Collected data
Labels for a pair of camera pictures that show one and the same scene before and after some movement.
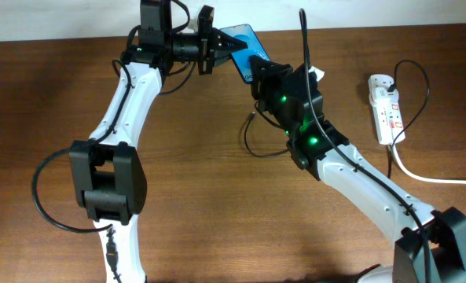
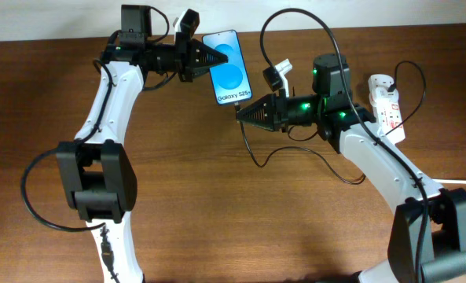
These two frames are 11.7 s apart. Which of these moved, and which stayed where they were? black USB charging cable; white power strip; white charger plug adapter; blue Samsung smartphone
Moved: black USB charging cable; blue Samsung smartphone
Stayed: white power strip; white charger plug adapter
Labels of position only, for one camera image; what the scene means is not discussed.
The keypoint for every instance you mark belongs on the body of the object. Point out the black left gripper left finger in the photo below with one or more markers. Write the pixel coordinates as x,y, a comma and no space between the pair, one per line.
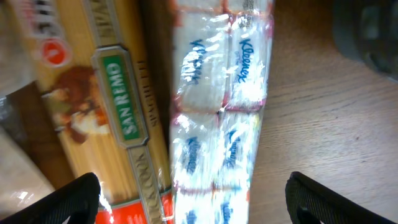
76,202

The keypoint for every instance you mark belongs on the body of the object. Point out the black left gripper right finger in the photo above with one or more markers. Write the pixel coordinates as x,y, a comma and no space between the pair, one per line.
311,202

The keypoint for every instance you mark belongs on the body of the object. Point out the beige pouch on left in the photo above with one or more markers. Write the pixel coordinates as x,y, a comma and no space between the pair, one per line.
22,183

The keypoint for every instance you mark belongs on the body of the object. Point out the San Remo spaghetti packet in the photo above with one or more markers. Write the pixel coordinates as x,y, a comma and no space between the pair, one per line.
89,60

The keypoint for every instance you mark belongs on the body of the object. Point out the Kleenex tissue multipack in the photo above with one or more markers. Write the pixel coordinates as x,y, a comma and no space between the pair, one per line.
221,62

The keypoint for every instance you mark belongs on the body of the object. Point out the grey plastic basket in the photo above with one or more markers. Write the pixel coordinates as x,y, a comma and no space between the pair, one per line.
366,31

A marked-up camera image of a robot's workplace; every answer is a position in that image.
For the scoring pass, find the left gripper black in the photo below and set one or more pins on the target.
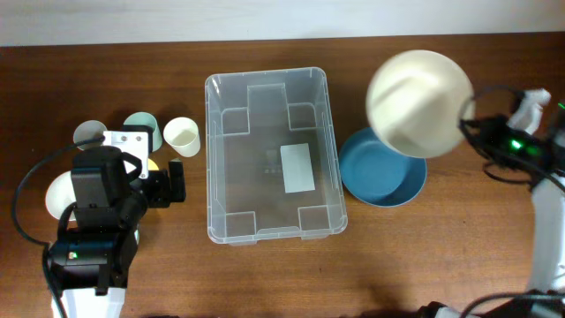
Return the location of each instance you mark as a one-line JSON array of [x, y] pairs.
[[162, 194]]

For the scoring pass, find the white small bowl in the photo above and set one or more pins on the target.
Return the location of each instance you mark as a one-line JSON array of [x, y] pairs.
[[60, 195]]

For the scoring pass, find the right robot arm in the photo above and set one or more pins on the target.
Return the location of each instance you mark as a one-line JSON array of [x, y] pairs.
[[545, 294]]

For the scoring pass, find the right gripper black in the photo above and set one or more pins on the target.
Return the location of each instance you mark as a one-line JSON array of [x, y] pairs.
[[491, 125]]

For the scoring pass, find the clear plastic storage bin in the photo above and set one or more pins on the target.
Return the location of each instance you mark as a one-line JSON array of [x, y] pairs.
[[249, 116]]

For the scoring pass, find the white label in bin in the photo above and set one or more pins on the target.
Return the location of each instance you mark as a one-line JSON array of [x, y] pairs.
[[297, 168]]

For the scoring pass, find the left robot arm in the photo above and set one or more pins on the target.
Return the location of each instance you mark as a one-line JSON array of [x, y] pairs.
[[97, 235]]

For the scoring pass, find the cream bowl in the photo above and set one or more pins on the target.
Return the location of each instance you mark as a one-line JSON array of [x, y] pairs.
[[413, 103]]

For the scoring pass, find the grey cup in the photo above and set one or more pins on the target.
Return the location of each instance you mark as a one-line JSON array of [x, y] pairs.
[[88, 130]]

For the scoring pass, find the dark blue bowl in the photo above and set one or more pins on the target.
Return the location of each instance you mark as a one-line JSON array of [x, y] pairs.
[[377, 175]]

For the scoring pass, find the mint green cup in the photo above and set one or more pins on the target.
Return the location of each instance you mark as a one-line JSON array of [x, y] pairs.
[[143, 121]]

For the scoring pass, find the cream cup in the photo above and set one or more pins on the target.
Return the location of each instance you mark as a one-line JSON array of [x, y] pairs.
[[182, 133]]

▶ [Required action] Give every line above again exactly, with no pictures.

▶ [Response]
Labels for a pair of camera pictures that show one and the same scene before and after some movement.
These two frames are 11.7 s apart. Which of these moved, and which stayed where they were? black USB charging cable; white power strip; white charger plug adapter; blue Samsung smartphone
Moved: black USB charging cable; blue Samsung smartphone
Stayed: white power strip; white charger plug adapter
Labels of position only, for one camera image; what the scene means is not discussed.
The keypoint for every instance you mark belongs on the body of the object. Point out the black left gripper left finger in the photo below with one or more markers. Write the pixel coordinates as x,y, a comma and no space between the pair, one per line.
76,202

The keypoint for every instance you mark belongs on the body of the object. Point out the black left gripper right finger in the photo above with one or more markers. Write the pixel coordinates as x,y, a comma and no space between the pair, one per line.
311,202

The keypoint for every instance you mark belongs on the body of the object. Point out the beige pouch on left in the photo above with one or more markers. Write the pixel coordinates as x,y, a comma and no space between the pair, one per line.
22,183

The keypoint for every instance you mark belongs on the body of the object. Point out the San Remo spaghetti packet in the photo above with one or more markers. Write the pixel coordinates as x,y, a comma and no space between the pair, one per line.
89,60

The keypoint for every instance you mark belongs on the body of the object. Point out the Kleenex tissue multipack in the photo above with one or more markers. Write the pixel coordinates as x,y, a comma and no space between the pair, one per line.
221,62

The keypoint for every instance you mark belongs on the body of the object. Point out the grey plastic basket in the photo above with one or more markers. Write the pixel coordinates as x,y, a comma and no space between the pair, one per line.
366,31

A marked-up camera image of a robot's workplace; every answer is a position in that image.
For the scoring pass, find the left gripper black in the photo below and set one or more pins on the target.
Return the location of each instance you mark as a one-line JSON array of [x, y] pairs.
[[162, 194]]

For the scoring pass, find the white small bowl in the photo above and set one or more pins on the target.
Return the location of each instance you mark as a one-line JSON array of [x, y] pairs.
[[60, 195]]

For the scoring pass, find the right robot arm in the photo above and set one or more pins on the target.
Return the location of each instance you mark as a one-line JSON array of [x, y] pairs.
[[545, 294]]

For the scoring pass, find the right gripper black in the photo above and set one or more pins on the target.
Return the location of each instance you mark as a one-line JSON array of [x, y] pairs.
[[491, 125]]

For the scoring pass, find the clear plastic storage bin in the photo above and set one or more pins on the target.
Return the location of each instance you mark as a one-line JSON array of [x, y] pairs.
[[249, 116]]

For the scoring pass, find the white label in bin in the photo above and set one or more pins on the target.
Return the location of each instance you mark as a one-line JSON array of [x, y] pairs.
[[297, 168]]

For the scoring pass, find the left robot arm in the photo above and set one or more pins on the target.
Return the location of each instance you mark as a one-line JSON array of [x, y] pairs.
[[97, 235]]

For the scoring pass, find the cream bowl in the photo above and set one or more pins on the target.
Return the location of each instance you mark as a one-line JSON array of [x, y] pairs.
[[413, 103]]

For the scoring pass, find the grey cup in the photo above and set one or more pins on the target.
Return the location of each instance you mark as a one-line JSON array of [x, y] pairs.
[[88, 130]]

For the scoring pass, find the dark blue bowl in the photo above and set one or more pins on the target.
Return the location of each instance you mark as a one-line JSON array of [x, y] pairs.
[[377, 175]]

For the scoring pass, find the mint green cup in the photo above and set one or more pins on the target.
Return the location of each instance you mark as a one-line JSON array of [x, y] pairs.
[[143, 121]]

For the scoring pass, find the cream cup in the photo above and set one or more pins on the target.
Return the location of each instance you mark as a one-line JSON array of [x, y] pairs.
[[182, 133]]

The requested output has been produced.